With it’s impressive outer space visuals and conspiratorial overtones, my first thought was that this movie is trying really hard to be the next The Matrix. Then I realized it was written and directed by the Wachowskis (formerly known as the Wachowski Brothers until Larry became Lana, a transformation of which I have only recently become aware), so it makes sense that it should have a Matrix-like feel to it. And with its multiple alien races including Roswellian grays that specialize in abducting people and implanting things in them, reptilians and the vampiric royal family (not vampires, though there is a clever line of dialogue acknowledging that they are responsible for many vampire myths), Jupiter Ascending is also reminiscent of films such as The Fifth Element, the aforementioned Star Wars franchise, Flash Gordon and Cloud Atlas (another, underrated, Wachowski venture). Oddly, it’s The Wizard of Oz that ends up coming to mind more and more as the movie progresses.

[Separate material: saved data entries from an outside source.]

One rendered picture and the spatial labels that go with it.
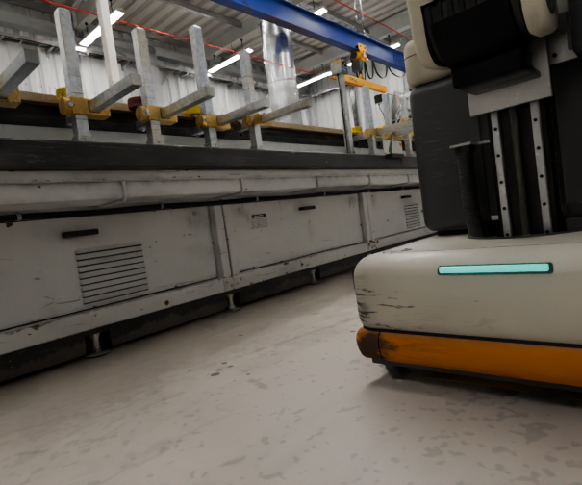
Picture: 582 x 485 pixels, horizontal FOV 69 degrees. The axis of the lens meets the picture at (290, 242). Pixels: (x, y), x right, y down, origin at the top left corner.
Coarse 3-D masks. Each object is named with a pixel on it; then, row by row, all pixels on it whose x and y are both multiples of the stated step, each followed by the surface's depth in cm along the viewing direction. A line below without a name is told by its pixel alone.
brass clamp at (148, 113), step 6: (138, 108) 145; (144, 108) 144; (150, 108) 145; (156, 108) 147; (162, 108) 148; (138, 114) 145; (144, 114) 143; (150, 114) 145; (156, 114) 147; (144, 120) 146; (162, 120) 148; (168, 120) 150; (174, 120) 152
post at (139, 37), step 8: (136, 32) 144; (144, 32) 146; (136, 40) 145; (144, 40) 146; (136, 48) 145; (144, 48) 146; (136, 56) 146; (144, 56) 146; (136, 64) 147; (144, 64) 145; (144, 72) 145; (144, 80) 145; (152, 80) 147; (144, 88) 145; (152, 88) 147; (144, 96) 146; (152, 96) 147; (144, 104) 146; (152, 104) 147; (152, 120) 146; (152, 128) 146; (160, 128) 148; (152, 136) 146; (160, 136) 148
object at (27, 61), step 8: (24, 48) 93; (16, 56) 96; (24, 56) 94; (32, 56) 95; (16, 64) 97; (24, 64) 95; (32, 64) 96; (8, 72) 101; (16, 72) 98; (24, 72) 99; (0, 80) 105; (8, 80) 102; (16, 80) 103; (0, 88) 106; (8, 88) 107; (0, 96) 112
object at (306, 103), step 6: (300, 102) 170; (306, 102) 168; (282, 108) 177; (288, 108) 175; (294, 108) 172; (300, 108) 171; (306, 108) 172; (270, 114) 181; (276, 114) 179; (282, 114) 177; (288, 114) 177; (264, 120) 184; (270, 120) 185; (240, 126) 194; (240, 132) 196
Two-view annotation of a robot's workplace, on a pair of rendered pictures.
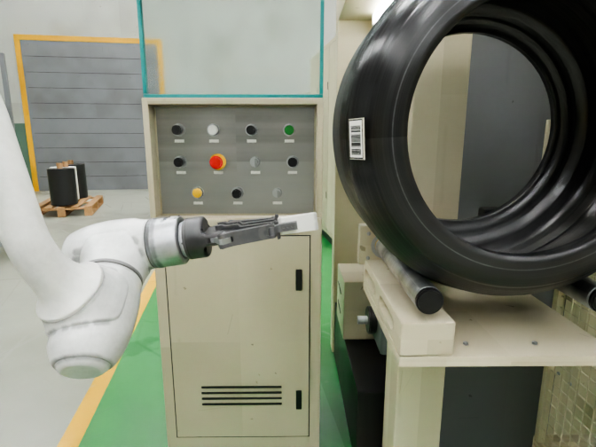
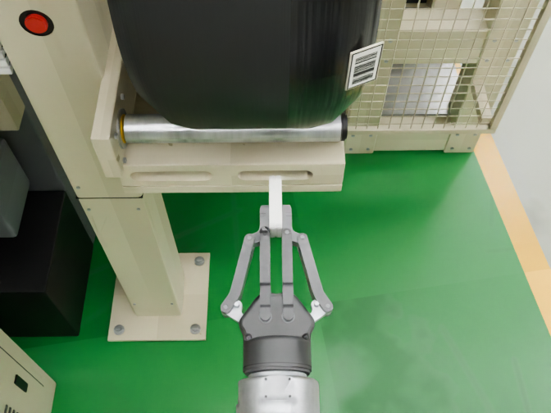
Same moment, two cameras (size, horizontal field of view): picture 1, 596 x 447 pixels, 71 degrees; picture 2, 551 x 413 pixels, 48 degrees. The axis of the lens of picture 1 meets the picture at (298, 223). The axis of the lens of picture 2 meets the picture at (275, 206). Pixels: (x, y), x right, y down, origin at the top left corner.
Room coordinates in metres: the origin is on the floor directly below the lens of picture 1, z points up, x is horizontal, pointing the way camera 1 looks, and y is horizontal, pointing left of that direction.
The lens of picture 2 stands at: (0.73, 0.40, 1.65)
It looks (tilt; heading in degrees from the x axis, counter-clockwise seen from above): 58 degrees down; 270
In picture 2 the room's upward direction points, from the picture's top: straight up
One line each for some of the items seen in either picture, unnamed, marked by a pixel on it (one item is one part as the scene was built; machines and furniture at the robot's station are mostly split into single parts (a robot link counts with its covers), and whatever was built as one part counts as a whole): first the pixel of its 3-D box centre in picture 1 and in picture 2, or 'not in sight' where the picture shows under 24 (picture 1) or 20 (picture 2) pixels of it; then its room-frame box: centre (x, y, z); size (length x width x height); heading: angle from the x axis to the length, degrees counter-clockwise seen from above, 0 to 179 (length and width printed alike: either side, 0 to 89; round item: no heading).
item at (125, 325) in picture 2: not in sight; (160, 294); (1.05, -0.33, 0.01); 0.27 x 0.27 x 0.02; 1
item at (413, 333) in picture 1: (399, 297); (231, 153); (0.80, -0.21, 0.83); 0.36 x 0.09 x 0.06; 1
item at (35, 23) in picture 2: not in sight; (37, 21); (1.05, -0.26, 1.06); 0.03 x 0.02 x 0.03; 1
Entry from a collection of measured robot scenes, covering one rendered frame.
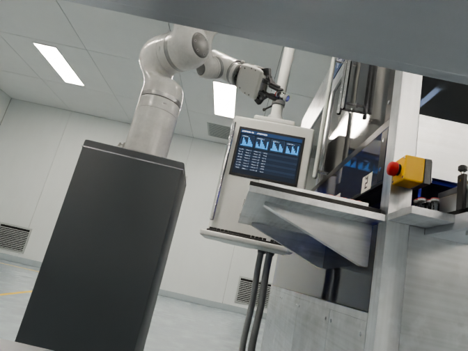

A dark-haired girl from the Midwest is swept away on a colorful otherworldly adventure, only to yearn for a return home to her mundane life. She’s joined by her (half) canine companion Caine Wise (Channing Tatum), some sort of genetic experiment who has defected from the military to come to Jupiter’s rescue. Jupiter even wears blue plaid for the first act of the film, which makes her all the more Dorothy like. Only instead of being greeted by a scarecrow, a tin man and a lion, she encounters Balem (Eddie Redmayne), Kalique (Tuppence Middleton) and Titus (Douglas Booth), the siblings quarreling over Earth. Because of her resemblance to their deceased mother, Jupiter has now surpassed them as the one who shall inherit the Earth. Apparently she is the reincarnation of the late queen, which doesn’t really make sense considering the queen seems to have only recently died and Jupiter is already an adult.

Imagine if Marty McFly's futuristic shoes were combined with his hoverboard from "Back to the Future Part III". That's basically what Channing Tatum's wolfman character has for boots in "Jupiter Ascending". Photo courtesy of Warner Bros. Pictures.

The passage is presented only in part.